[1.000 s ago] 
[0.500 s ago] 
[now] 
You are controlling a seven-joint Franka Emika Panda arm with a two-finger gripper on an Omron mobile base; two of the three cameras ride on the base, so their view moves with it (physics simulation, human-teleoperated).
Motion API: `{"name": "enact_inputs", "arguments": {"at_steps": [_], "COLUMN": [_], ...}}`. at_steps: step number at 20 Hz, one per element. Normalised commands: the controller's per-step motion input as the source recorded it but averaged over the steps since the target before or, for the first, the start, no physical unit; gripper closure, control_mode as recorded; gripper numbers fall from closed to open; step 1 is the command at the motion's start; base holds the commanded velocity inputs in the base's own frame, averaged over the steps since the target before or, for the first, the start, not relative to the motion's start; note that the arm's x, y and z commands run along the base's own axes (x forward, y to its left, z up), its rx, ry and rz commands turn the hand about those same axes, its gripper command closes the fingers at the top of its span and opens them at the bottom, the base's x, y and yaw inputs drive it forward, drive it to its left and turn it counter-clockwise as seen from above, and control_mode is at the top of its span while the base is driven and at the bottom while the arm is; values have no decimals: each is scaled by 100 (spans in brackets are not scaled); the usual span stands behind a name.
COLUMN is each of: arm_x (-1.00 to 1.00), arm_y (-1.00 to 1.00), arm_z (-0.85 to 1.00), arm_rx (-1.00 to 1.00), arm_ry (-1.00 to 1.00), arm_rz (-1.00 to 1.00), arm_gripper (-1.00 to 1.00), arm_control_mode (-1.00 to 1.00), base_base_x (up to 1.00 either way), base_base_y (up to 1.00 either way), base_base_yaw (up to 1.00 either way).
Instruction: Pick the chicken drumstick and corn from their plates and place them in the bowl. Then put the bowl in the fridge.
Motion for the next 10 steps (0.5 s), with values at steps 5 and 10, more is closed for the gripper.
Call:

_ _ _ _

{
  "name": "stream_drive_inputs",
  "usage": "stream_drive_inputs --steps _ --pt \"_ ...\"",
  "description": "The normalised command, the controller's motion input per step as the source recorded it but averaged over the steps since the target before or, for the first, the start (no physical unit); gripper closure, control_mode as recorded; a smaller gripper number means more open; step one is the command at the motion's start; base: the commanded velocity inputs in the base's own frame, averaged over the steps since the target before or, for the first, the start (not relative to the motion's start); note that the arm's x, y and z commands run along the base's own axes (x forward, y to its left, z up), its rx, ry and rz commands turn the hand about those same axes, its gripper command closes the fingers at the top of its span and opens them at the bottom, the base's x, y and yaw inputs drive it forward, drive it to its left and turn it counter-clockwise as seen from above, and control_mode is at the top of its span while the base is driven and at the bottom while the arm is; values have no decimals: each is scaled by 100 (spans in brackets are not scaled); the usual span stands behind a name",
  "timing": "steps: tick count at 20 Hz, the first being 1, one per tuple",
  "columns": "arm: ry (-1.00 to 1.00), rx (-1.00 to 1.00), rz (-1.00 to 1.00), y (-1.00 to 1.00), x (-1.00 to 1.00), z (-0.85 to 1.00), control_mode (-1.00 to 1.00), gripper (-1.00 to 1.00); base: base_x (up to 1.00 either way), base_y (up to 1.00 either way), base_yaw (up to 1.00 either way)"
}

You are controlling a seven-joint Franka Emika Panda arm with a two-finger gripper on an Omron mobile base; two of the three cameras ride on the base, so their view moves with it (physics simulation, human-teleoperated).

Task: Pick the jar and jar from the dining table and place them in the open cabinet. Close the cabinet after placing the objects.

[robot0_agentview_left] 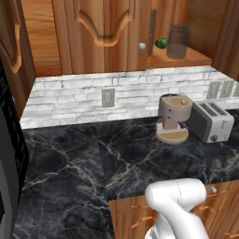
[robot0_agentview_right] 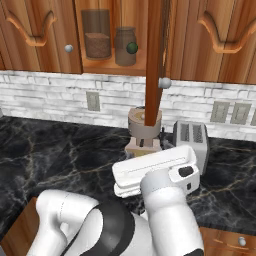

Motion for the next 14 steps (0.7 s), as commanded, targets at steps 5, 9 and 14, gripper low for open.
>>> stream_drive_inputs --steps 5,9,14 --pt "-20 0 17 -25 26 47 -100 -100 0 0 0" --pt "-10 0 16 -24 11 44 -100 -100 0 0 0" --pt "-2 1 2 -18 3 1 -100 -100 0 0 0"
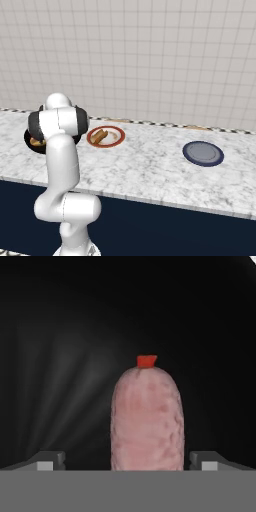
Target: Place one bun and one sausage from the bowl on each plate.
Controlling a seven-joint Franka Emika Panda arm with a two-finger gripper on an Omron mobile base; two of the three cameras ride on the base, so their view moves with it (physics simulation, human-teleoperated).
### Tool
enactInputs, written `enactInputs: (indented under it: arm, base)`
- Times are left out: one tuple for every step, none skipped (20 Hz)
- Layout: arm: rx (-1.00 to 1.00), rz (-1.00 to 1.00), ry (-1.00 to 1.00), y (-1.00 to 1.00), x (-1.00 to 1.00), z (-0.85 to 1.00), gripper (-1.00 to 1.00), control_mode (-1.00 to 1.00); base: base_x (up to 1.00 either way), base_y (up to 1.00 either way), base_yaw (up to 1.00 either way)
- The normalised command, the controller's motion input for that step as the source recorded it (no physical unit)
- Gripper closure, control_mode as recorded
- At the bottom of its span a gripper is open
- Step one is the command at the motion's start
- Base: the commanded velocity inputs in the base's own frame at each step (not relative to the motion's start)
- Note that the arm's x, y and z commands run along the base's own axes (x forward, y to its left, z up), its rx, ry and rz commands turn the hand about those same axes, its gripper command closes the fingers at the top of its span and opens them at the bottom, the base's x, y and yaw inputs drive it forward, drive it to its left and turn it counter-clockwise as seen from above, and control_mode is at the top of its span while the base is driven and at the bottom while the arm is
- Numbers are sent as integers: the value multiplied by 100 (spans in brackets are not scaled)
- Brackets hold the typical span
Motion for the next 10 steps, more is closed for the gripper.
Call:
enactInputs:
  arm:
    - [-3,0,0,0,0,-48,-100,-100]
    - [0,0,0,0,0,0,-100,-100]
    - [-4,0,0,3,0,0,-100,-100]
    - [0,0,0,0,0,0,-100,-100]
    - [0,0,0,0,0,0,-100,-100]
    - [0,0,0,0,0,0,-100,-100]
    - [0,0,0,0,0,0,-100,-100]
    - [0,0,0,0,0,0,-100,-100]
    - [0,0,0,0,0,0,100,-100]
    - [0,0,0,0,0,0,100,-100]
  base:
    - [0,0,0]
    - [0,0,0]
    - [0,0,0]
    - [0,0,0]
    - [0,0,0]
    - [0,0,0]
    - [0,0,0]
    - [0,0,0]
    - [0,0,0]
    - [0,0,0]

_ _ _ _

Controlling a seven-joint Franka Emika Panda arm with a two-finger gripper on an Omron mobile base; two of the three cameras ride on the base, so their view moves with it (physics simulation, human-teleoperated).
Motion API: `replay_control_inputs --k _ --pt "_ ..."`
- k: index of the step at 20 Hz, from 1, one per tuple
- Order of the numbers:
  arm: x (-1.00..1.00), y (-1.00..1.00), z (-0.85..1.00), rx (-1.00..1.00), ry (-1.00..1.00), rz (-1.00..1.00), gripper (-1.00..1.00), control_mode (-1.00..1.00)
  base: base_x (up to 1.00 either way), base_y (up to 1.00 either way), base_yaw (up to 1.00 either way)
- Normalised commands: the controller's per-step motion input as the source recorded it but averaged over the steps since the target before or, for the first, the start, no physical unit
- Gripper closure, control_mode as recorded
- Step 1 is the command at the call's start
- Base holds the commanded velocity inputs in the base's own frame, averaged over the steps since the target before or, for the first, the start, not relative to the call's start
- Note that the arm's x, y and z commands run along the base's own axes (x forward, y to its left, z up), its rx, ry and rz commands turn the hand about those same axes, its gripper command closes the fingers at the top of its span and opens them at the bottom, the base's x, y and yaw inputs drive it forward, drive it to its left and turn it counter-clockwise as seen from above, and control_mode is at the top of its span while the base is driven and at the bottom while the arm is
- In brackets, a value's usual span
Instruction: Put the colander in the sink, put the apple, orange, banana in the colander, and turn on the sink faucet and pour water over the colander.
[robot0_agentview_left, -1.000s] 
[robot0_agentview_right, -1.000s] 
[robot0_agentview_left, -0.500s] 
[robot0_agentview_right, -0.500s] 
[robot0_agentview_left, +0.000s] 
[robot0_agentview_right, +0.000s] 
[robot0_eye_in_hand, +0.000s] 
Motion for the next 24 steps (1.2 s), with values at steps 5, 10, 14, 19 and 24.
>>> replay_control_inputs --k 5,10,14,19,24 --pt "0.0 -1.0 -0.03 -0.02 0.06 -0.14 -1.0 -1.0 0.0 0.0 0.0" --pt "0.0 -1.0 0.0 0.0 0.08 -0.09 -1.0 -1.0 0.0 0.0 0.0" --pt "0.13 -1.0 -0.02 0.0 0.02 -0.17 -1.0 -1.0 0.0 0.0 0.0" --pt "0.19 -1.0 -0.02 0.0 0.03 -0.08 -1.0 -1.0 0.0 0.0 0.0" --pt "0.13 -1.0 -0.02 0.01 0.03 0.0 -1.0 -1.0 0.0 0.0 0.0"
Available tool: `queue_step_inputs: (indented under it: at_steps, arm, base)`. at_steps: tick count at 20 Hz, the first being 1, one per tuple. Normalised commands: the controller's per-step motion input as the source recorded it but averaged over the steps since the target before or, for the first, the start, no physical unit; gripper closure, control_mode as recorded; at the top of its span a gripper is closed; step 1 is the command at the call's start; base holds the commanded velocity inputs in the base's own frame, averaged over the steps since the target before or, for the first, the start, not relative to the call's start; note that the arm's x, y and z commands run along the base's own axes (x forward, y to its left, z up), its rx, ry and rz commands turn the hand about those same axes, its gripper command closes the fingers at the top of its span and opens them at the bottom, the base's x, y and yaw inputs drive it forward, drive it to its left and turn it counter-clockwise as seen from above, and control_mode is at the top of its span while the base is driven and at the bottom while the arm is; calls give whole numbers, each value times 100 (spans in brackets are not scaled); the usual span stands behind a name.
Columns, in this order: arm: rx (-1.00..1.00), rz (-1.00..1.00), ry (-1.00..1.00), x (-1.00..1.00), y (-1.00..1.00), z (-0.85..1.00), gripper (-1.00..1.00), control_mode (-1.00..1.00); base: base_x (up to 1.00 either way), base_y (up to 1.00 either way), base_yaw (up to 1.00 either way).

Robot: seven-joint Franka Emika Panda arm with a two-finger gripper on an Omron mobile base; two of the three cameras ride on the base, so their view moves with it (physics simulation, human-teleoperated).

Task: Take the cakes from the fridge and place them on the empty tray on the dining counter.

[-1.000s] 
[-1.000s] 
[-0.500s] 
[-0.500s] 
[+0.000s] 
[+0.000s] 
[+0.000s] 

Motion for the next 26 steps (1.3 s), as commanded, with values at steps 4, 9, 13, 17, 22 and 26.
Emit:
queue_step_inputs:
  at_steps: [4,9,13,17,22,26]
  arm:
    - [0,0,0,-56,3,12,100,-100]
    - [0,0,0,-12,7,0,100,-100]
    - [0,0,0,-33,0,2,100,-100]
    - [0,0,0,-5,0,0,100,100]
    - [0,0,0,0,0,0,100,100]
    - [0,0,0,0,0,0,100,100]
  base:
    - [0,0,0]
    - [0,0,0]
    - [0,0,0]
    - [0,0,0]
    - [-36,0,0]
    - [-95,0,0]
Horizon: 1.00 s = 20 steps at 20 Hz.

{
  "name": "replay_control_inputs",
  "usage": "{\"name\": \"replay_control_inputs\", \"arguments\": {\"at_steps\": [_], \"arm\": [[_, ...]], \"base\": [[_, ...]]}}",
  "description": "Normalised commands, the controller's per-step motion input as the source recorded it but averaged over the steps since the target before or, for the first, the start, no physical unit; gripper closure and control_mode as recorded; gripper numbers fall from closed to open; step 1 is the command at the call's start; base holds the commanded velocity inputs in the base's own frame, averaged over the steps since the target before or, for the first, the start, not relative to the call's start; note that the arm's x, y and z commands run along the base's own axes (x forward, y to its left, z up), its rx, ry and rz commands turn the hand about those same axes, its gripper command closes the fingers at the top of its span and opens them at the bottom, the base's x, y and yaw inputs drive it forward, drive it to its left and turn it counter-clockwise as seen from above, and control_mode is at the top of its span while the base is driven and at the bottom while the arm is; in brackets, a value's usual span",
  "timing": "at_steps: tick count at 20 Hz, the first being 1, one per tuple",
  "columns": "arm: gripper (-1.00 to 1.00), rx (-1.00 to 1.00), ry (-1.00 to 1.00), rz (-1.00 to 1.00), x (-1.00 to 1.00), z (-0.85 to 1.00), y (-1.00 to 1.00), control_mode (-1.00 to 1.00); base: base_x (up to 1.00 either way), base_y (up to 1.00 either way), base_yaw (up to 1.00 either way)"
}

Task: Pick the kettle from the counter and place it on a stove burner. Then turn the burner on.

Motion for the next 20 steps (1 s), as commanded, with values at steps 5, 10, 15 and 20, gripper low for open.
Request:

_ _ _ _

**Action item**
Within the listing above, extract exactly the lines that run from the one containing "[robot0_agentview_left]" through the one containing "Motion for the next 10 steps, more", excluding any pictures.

**Written response**
[robot0_agentview_left] 
[robot0_agentview_right] 

Motion for the next 14 steps (0.7 s), as commanded, targets at steps 5, 9 and 14, gripper low for open.
>>> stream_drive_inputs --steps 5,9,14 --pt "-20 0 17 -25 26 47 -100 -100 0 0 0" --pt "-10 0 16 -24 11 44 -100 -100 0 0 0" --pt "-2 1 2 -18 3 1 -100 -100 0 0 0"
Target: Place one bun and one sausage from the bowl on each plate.
Controlling a seven-joint Franka Emika Panda arm with a two-finger gripper on an Omron mobile base; two of the three cameras ride on the base, so their view moves with it (physics simulation, human-teleoperated).
### Tool
enactInputs, written `enactInputs: (indented under it: arm, base)`
- Times are left out: one tuple for every step, none skipped (20 Hz)
- Layout: arm: rx (-1.00 to 1.00), rz (-1.00 to 1.00), ry (-1.00 to 1.00), y (-1.00 to 1.00), x (-1.00 to 1.00), z (-0.85 to 1.00), gripper (-1.00 to 1.00), control_mode (-1.00 to 1.00); base: base_x (up to 1.00 either way), base_y (up to 1.00 either way), base_yaw (up to 1.00 either way)
- The normalised command, the controller's motion input for that step as the source recorded it (no physical unit)
- Gripper closure, control_mode as recorded
- At the bottom of its span a gripper is open
- Step one is the command at the motion's start
- Base: the commanded velocity inputs in the base's own frame at each step (not relative to the motion's start)
- Note that the arm's x, y and z commands run along the base's own axes (x forward, y to its left, z up), its rx, ry and rz commands turn the hand about those same axes, its gripper command closes the fingers at the top of its span and opens them at the bottom, the base's x, y and yaw inputs drive it forward, drive it to its left and turn it counter-clockwise as seen from above, and control_mode is at the top of its span while the base is driven and at the bottom while the arm is
- Numbers are sent as integers: the value multiplied by 100 (spans in brackets are not scaled)
- Brackets hold the typical span
Motion for the next 10 steps, more is closed for the gripper.

That finishes the output.